Даниил пропустил сквозь себя слова судьи и стал читать монотонным голосом: «Феникс сожжет врагов красоты. Рабы блядства, солнце ваше иссякло. Ты следующий, слуга и раб Мировой Совы»
Ничего не понятно, но пробрало до самых поджилок. Слова нашли некий потусторонний отклик в голове матерого судьи. Ему, конечно, за всю карьеру приходили анонимные угрозы, но все они имели под собой конкретику. Какой-то определенный шантаж или призыв что-то не делать. А здесь просто какой-то бред. Хуйня какая−то, если честно. Но как это странно…
− Забейте, дядя, какая-то чушь, − спокойно произнес Даниил. – Пойдемте, я доведу вас до машины.
Широко выпучив глаза, Андрей Степанович как в оцепенении стал медленно двигаться в сторону машины, ведомый официантом. Внутри него точно было особенно тяжко растерзанно ощущение всемогущества. Лицо же изображало немой ужас, как у наблюдавшего беспощадный бунт в гладиаторской школе ланисты. У входа в машину судья достал еще десять тысяч и протянул парню:
− Бери все и никому не говори, что здесь было.
− Конечно, хорошей дороги, Андрей Степанович.
В таком состоянии хорошей дорога быть не могла.
Наступило утро. На страх от вчерашней угрозы плотно наложилось похмельное гнетущее ощущение вездесущей опасности. И этот синдбадов старик в лице страха за свою жизнь, преследовал судью все утро, пока он собирался по срочному вызову на работу, и уже в машине по дороге в храм фемиды. «Наверное, это дружок Никифорова помешанный. Или еще кого. Какой-то психопат…»
− Да брось ты, − послышался успокаивающий голос Владимира Евсеевича из телефонной трубки. – Когда я судьей был, регулярно всякий сброд бандитский пытался меня запугать. Но я не из той породы! Не лыком шит!

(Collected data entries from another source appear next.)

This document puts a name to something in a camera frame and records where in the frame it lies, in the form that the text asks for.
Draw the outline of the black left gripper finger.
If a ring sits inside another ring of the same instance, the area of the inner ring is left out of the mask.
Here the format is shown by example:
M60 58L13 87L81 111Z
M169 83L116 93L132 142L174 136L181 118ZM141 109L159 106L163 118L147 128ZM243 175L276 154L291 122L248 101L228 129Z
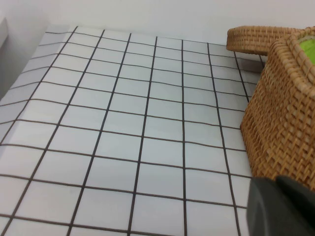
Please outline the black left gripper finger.
M251 236L313 236L315 192L285 176L251 179L247 204Z

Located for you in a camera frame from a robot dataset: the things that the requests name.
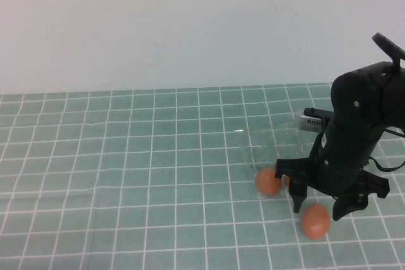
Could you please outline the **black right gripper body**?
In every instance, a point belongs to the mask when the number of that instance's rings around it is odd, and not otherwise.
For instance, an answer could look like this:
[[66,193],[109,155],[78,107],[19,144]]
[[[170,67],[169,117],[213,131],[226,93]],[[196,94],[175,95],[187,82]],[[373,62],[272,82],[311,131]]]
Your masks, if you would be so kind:
[[375,193],[385,198],[388,179],[364,170],[383,130],[383,125],[351,126],[332,118],[317,135],[308,157],[277,159],[275,176],[288,176],[299,186],[332,197]]

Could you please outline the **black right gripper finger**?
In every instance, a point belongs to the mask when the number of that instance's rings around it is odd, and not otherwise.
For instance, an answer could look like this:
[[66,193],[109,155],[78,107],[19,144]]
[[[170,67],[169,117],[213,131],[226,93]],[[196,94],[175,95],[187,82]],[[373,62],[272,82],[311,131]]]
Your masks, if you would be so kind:
[[333,204],[332,218],[334,221],[338,221],[352,212],[362,211],[367,207],[367,196],[338,198]]
[[293,213],[299,213],[302,203],[307,198],[308,186],[307,184],[290,184],[290,197],[293,202]]

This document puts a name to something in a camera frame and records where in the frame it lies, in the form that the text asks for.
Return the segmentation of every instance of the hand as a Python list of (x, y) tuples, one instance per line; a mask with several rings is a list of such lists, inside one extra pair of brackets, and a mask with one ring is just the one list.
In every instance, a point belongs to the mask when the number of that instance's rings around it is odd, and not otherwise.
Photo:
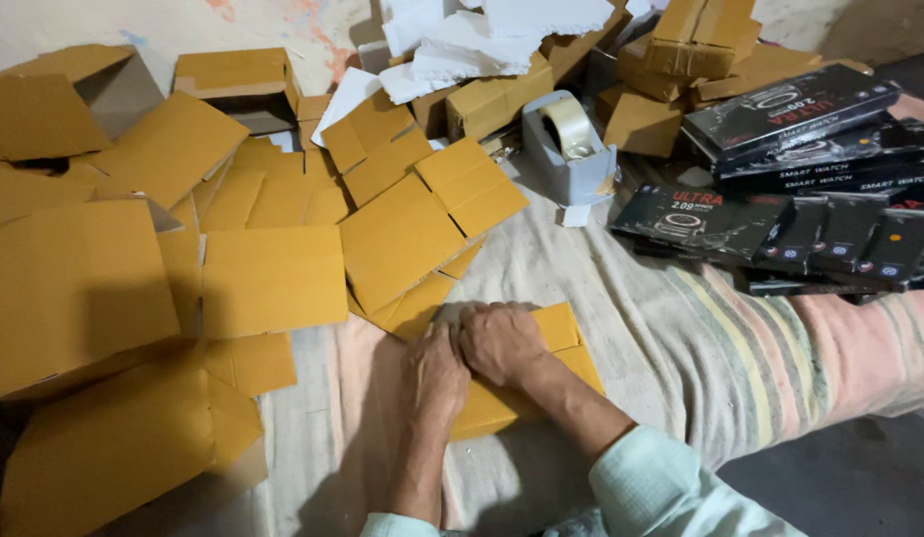
[(516, 302), (477, 302), (459, 313), (459, 346), (475, 372), (498, 386), (519, 386), (524, 376), (552, 355), (539, 324)]
[(468, 397), (471, 373), (454, 345), (451, 326), (430, 324), (406, 352), (404, 378), (413, 420), (451, 427)]

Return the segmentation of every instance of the cardboard flap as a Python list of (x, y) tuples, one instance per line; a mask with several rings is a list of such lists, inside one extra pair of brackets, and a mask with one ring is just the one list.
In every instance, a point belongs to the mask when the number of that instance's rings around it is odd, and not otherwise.
[(222, 475), (263, 435), (264, 425), (256, 401), (213, 374), (206, 378), (214, 437), (214, 458), (207, 469)]
[(412, 165), (433, 153), (422, 129), (413, 127), (393, 142), (371, 151), (365, 160), (343, 176), (357, 207), (370, 202), (412, 171)]
[(7, 461), (2, 534), (85, 535), (206, 470), (208, 377), (149, 364), (38, 408)]
[(207, 234), (204, 334), (213, 339), (282, 332), (348, 317), (337, 226)]
[(353, 293), (373, 314), (467, 246), (419, 177), (409, 174), (340, 223)]
[(212, 175), (248, 132), (209, 104), (177, 92), (91, 164), (114, 179), (118, 192), (140, 191), (170, 208)]
[(416, 165), (435, 198), (468, 237), (478, 237), (529, 201), (471, 138)]
[(144, 201), (44, 209), (0, 229), (0, 397), (179, 332)]
[(289, 334), (264, 334), (204, 341), (207, 371), (241, 393), (255, 397), (296, 384)]
[(406, 105), (395, 105), (380, 89), (347, 116), (325, 128), (323, 140), (336, 167), (346, 174), (377, 147), (415, 124)]
[(0, 171), (0, 226), (36, 210), (82, 203), (94, 195), (84, 182), (17, 171)]
[(60, 51), (38, 55), (37, 58), (5, 69), (0, 76), (38, 77), (64, 75), (71, 83), (85, 80), (111, 65), (134, 55), (134, 50), (90, 44), (67, 47)]
[[(286, 90), (288, 66), (283, 48), (180, 55), (174, 91), (197, 98), (278, 93)], [(296, 101), (291, 105), (295, 111)]]

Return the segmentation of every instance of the light green sleeve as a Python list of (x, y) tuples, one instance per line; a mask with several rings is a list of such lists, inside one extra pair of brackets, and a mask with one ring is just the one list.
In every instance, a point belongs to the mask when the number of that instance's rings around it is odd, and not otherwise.
[(746, 498), (685, 444), (639, 425), (588, 475), (612, 536), (803, 535)]

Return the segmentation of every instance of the dark floor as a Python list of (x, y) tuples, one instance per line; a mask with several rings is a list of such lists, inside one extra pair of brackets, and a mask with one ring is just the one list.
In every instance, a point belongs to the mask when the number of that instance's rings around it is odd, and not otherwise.
[(719, 472), (808, 535), (924, 536), (924, 417), (861, 418)]

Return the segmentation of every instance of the striped blanket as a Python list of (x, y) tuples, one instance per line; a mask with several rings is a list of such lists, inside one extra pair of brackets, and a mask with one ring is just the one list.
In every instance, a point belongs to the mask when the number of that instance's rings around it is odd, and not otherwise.
[[(750, 298), (709, 265), (631, 254), (606, 230), (619, 211), (611, 202), (585, 228), (557, 226), (531, 165), (505, 169), (532, 204), (492, 231), (443, 318), (470, 300), (570, 302), (608, 397), (715, 468), (837, 421), (924, 404), (924, 291), (862, 308), (835, 296)], [(260, 401), (269, 479), (181, 533), (355, 535), (384, 506), (403, 343), (354, 315), (293, 342), (299, 384)], [(586, 472), (550, 424), (452, 444), (447, 524), (537, 531), (592, 504)]]

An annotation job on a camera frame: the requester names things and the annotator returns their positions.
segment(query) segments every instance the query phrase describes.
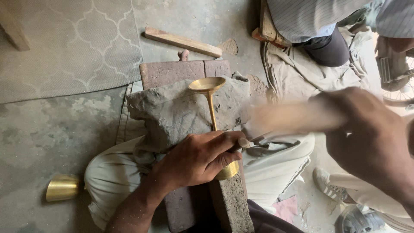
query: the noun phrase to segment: blurred hand
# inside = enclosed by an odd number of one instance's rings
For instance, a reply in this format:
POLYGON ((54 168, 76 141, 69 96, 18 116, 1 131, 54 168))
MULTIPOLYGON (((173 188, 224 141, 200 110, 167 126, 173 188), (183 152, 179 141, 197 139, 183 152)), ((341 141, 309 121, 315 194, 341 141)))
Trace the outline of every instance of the blurred hand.
POLYGON ((149 177, 161 181, 168 191, 209 182, 225 166, 242 158, 240 152, 226 150, 245 137, 241 131, 189 134, 153 167, 149 177))
POLYGON ((387 187, 379 186, 388 185, 392 192, 395 187, 389 182, 404 183, 414 165, 402 118, 365 90, 353 87, 324 95, 349 119, 342 128, 326 133, 332 158, 349 173, 384 192, 387 187))

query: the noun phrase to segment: pink paper
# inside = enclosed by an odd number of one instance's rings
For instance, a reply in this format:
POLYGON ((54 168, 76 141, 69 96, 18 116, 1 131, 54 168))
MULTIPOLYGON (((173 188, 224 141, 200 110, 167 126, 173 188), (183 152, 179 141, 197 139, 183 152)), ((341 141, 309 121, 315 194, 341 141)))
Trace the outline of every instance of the pink paper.
POLYGON ((274 203, 272 206, 276 209, 276 213, 274 215, 288 223, 293 223, 293 217, 298 215, 296 195, 286 200, 274 203))

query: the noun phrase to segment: striped shirt
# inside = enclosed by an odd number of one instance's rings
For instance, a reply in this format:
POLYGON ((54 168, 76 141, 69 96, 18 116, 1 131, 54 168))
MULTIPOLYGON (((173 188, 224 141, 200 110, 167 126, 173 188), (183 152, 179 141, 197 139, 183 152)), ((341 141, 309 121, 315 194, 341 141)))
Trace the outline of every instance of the striped shirt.
MULTIPOLYGON (((267 0, 278 32, 292 43, 329 36, 335 24, 371 0, 267 0)), ((385 0, 377 32, 393 38, 414 37, 414 0, 385 0)))

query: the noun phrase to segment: motorcycle
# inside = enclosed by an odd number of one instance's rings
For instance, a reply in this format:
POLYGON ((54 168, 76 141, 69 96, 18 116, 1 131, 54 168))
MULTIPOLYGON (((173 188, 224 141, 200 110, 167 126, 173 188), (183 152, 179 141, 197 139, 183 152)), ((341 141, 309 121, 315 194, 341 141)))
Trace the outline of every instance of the motorcycle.
POLYGON ((414 104, 414 49, 397 53, 386 38, 379 37, 375 51, 384 103, 395 107, 414 104))

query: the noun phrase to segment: white sneaker
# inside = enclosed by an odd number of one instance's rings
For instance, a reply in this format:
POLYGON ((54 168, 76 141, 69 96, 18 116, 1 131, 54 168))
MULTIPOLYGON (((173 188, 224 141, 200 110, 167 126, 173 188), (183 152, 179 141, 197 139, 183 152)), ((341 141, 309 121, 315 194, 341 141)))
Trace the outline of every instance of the white sneaker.
POLYGON ((313 170, 313 181, 316 187, 336 202, 346 204, 343 202, 348 197, 346 189, 330 184, 329 176, 330 174, 322 168, 316 167, 313 170))

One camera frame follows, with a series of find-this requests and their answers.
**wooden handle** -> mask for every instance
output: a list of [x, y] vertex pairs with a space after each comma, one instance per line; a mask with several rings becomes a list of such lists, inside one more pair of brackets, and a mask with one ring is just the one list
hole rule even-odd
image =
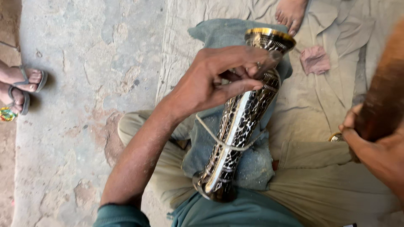
[[370, 84], [355, 130], [375, 142], [391, 135], [404, 116], [404, 19], [393, 30]]

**pink cloth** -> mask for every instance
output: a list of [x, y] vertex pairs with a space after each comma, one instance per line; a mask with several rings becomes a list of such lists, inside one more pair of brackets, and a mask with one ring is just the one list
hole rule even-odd
[[330, 58], [322, 46], [304, 49], [300, 54], [300, 62], [306, 75], [309, 73], [318, 75], [330, 69]]

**teal shirt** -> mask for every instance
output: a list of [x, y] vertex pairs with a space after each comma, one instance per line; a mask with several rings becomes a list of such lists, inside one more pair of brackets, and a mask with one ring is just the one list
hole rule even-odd
[[[303, 227], [285, 207], [247, 189], [237, 189], [237, 198], [218, 203], [192, 195], [170, 214], [172, 227], [271, 226]], [[99, 209], [93, 227], [149, 227], [147, 217], [134, 206], [106, 205]]]

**hand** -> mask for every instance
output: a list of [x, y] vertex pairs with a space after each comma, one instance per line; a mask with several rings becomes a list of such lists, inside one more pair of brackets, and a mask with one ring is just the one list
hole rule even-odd
[[[279, 51], [268, 52], [250, 46], [202, 49], [162, 103], [179, 118], [224, 104], [244, 92], [262, 88], [262, 82], [253, 79], [258, 71], [257, 62], [275, 67], [281, 59]], [[232, 83], [222, 85], [222, 78]]]
[[362, 104], [348, 111], [339, 130], [361, 162], [380, 181], [388, 186], [404, 205], [404, 122], [390, 136], [371, 143], [354, 130], [355, 118]]

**khaki trousers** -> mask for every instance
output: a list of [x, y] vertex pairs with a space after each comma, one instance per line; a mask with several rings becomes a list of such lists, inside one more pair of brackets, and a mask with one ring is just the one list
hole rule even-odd
[[[118, 134], [125, 146], [151, 113], [137, 111], [121, 118]], [[179, 124], [171, 139], [189, 139], [194, 119]], [[172, 209], [196, 192], [181, 169], [185, 153], [167, 142], [149, 182], [160, 201]], [[399, 210], [390, 189], [350, 159], [345, 142], [285, 142], [269, 191], [261, 193], [287, 207], [305, 226], [343, 226]]]

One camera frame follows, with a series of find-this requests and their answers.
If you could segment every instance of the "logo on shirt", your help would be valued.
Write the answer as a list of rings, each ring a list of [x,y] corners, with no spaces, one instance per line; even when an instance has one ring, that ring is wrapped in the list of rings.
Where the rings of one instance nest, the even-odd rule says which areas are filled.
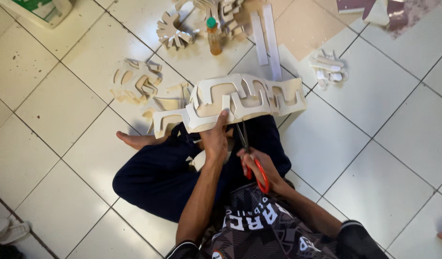
[[[211,259],[224,259],[224,257],[222,256],[222,253],[215,250],[211,256]]]

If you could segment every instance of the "cream foam piece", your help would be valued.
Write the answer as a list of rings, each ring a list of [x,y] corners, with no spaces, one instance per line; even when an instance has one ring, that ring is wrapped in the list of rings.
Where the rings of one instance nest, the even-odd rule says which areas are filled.
[[[189,133],[212,129],[222,110],[229,111],[227,124],[233,124],[265,114],[286,115],[306,109],[299,78],[274,82],[233,74],[201,80],[194,86],[190,103],[184,109],[155,112],[154,133],[156,138],[162,137],[169,130],[167,126],[177,122],[183,122]]]

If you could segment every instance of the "leg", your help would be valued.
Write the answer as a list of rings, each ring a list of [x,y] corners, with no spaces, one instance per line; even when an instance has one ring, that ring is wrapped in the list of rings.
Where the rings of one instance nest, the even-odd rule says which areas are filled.
[[[112,186],[124,200],[159,217],[178,222],[197,182],[186,161],[200,149],[176,126],[164,143],[144,146],[115,175]]]

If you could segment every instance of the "white foam strip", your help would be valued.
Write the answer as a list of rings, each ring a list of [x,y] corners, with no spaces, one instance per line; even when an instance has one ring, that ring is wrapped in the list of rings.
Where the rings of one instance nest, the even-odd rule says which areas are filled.
[[[266,44],[264,43],[263,28],[261,27],[261,19],[258,12],[254,11],[250,13],[251,26],[253,27],[253,33],[255,35],[256,52],[258,53],[259,65],[269,64],[268,53],[266,52]]]
[[[274,81],[282,81],[282,70],[280,68],[279,50],[275,38],[274,17],[272,16],[271,4],[263,6],[264,25],[268,37],[269,55],[271,56],[272,78]]]

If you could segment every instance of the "man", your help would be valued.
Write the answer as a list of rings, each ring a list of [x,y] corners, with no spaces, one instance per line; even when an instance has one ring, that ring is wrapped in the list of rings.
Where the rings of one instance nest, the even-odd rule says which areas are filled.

И отец твой тоже был закаленным сталью! Просто иди и ничего не бойся, смути его своей холодностью и бесстрашием!
На душе Андрея Степановича отлегло. Но лишь немного. На площади у античного здания суда толпился народ. Все в черном, как какое-то сборище тайного ордена. «Телевизионщики, − с презрением понял судья. – Что им еще надо?»
− Сема, проводи меня до здания, сгони от меня этих мух!
Андрей Степанович вышел из машины с надежной опорой в лице верного водителя за спиной.
Неожиданно толпа в чёрном повернулась лицом к судье.
− Так…
Андрей Степанович не успел ничего сказать, как получил мощный удар в поддых. Семен скрутил руки начальника за спиной.
− Сука! Семочка, ты чего?!
Таинственная людская масса зашевелилась, приблизилась и принялась энергично работать. Они были все в чёрном, в капюшонах и повязках на лицах, отчего были видны только их глаза. Все разных возрастов, но преимущественно это была поджарая молодежь, без особого труда справившаяся с массой Андрея Степановича. Помимо одинаковой одежды, у всех на рукавах красовалась повязка с красным восходящим фениксом.